That means it's missing ca-certificates, I thought I've fixed that, but apparently not, for the time being you can just map your system CA certs into the container and I'll have a look later, maybe it's not committed yet.

nilsocket · 2024-01-02T14:40:29Z

Sure, Thanks for than info.

…

On Tue, Jan 2, 2024, 8:07 PM Cromefire_ ***@***.***> wrote: That means it's missing ca-certificates, I thought I've fixed that, but apparently not, for the time being you can just map your system CA certs into the container and I'll have a look later, maybe it's not committed yet. — Reply to this email directly, view it on GitHub <#636 (comment)>, or unsubscribe <https://github.com/notifications/unsubscribe-auth/AHDPHHAYVTP3FIIC3TDHFM3YMQLTRAVCNFSM6AAAAAA6PW3FY2VHI2DSMVQWIX3LMV43OSLTON2WKQ3PNVWWK3TUHMYTQNZUGEYDKNZVGU> . You are receiving this because you commented.Message ID: ***@***.***>

cromefire · 2024-01-02T17:50:28Z

Should be fine now, I had it fixed, but not committed.

--security-opt seccomp=unconfined --group-add video

Also I think you shouldn't even need those.

nilsocket · 2024-01-04T09:37:56Z

Hi, @cromefire
After pulling from your latest commit, It is working fine now.

Thanks for your help.

alsh · 2024-01-13T23:12:39Z

Hello, @cromefire
I've tried to build your ROCM image.

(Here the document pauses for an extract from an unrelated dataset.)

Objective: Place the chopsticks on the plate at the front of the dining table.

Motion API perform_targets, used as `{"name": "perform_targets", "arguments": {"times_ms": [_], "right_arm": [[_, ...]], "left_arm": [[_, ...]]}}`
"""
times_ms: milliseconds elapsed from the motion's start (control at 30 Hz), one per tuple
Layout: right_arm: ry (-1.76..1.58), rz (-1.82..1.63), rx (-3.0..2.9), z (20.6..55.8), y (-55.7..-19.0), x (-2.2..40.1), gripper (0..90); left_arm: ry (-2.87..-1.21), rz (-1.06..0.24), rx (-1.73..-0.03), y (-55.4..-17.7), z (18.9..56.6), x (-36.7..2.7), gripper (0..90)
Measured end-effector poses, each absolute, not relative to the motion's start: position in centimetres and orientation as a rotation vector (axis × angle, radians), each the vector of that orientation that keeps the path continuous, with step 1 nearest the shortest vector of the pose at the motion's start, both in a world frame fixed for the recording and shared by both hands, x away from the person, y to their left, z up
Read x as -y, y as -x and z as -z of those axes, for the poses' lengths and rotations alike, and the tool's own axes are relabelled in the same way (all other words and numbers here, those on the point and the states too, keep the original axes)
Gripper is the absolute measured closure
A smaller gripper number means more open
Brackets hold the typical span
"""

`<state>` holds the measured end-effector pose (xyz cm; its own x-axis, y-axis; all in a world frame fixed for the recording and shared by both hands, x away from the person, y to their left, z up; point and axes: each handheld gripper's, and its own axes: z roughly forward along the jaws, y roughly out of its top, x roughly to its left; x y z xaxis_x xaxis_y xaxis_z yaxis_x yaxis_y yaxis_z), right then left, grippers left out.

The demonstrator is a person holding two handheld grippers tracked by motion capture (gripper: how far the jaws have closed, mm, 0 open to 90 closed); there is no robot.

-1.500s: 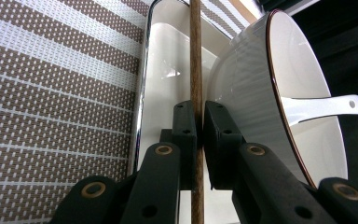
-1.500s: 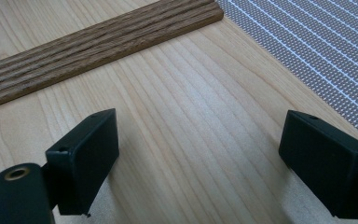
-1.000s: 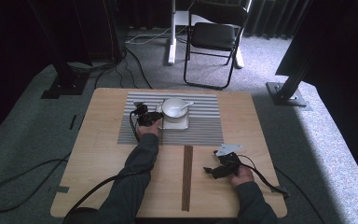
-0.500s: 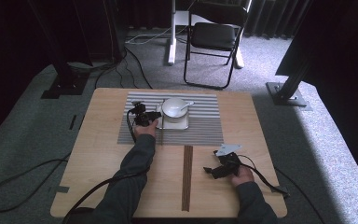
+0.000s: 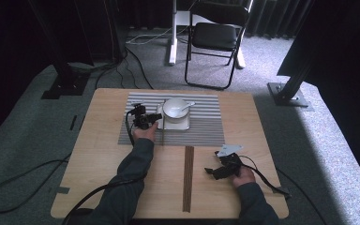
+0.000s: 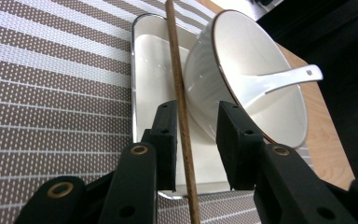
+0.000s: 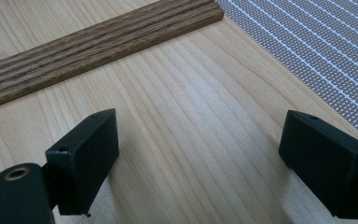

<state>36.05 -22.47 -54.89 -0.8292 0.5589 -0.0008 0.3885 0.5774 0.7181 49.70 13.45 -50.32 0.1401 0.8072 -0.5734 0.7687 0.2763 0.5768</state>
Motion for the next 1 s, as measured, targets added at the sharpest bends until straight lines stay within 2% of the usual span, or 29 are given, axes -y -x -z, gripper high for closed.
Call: {"name": "perform_targets", "arguments": {"times_ms": [1000], "right_arm": [[-0.787, -1.093, -2.582, 54.9, -36.1, 22.5, 11.3]], "left_arm": [[-1.604, -0.059, -1.457, -44.4, 49.4, -12.5, 62.8]]}}
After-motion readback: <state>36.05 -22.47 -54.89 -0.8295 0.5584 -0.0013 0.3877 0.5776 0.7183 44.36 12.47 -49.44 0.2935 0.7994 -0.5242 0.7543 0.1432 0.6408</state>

Now, when I try to run tabby, it doesn't seem to use gpu offloading:

curl -X 'GET' \
  'http://localhost:8080/v1/health' \
  -H 'accept: application/json'

{"model":"TabbyML/StarCoder-1B","device":"rocm","arch":"x86_64","cpu_info":"AMD Ryzen 7 3800X 8-Core Processor","cpu_count":16,"accelerators":[],"cuda_devices":[],"version":{"build_date":"2024-01-13","build_timestamp":"2024-01-13T22:38:55.449357661Z","git_sha":"fd0891bd6571e74495c85657b584d7e236d59bd3","git_describe":"fd0891b-dirty"}}

With "accelerators" returning empty list. While inside the docker container, rocminfo recognizes the GPU. What could be wrong?

cromefire · 2024-01-13T23:13:47Z

Did you run it with --device rocm?

alsh · 2024-01-14T17:46:56Z

@cromefire Yes, it was run with --device rocm.
I have used exact command from readme file in your fork:

docker run -it \
  --device /dev/dri --device /dev/kfd \
  -p 8080:8080 -v $HOME/.tabby:/data \
  tabbyml/tabby-rocm \
  serve --model TabbyML/StarCoder-1B --device rocm

The only difference was the image name, which I set to be somewhat different when building the image.

cromefire · 2024-01-14T17:48:21Z

Can you share the output from ROCm info? There's a regex there that has to match (to show up it'll also work if it doesn't show up but it might give a clue)

alsh · 2024-01-14T17:57:02Z

Can you share the output from ROCm info? There's a regex there that has to match (to show up it'll also work if it doesn't show up but it might give a clue)

Here https://gist.github.com/alsh/97c9ad94274abdf2b41a91857f84781e

cromefire · 2024-01-14T18:04:22Z

Well your GPU isn't officially supported by ROCm there's the problem, you can overwrite it to look like a gfx1030 via the override variable (makes it look like a 6900XT; the info on that is in the FAQ). I'll also have a look whether I maybe just can add it as a target...

alsh · 2024-01-14T21:44:22Z

Well your GPU isn't officially supported by ROCm there's the problem, you can overwrite it to look like a gfx1030 via the override variable (makes it look like a 6900XT; the info on that is in the FAQ). I'll also have a look whether I maybe just can add it as a target...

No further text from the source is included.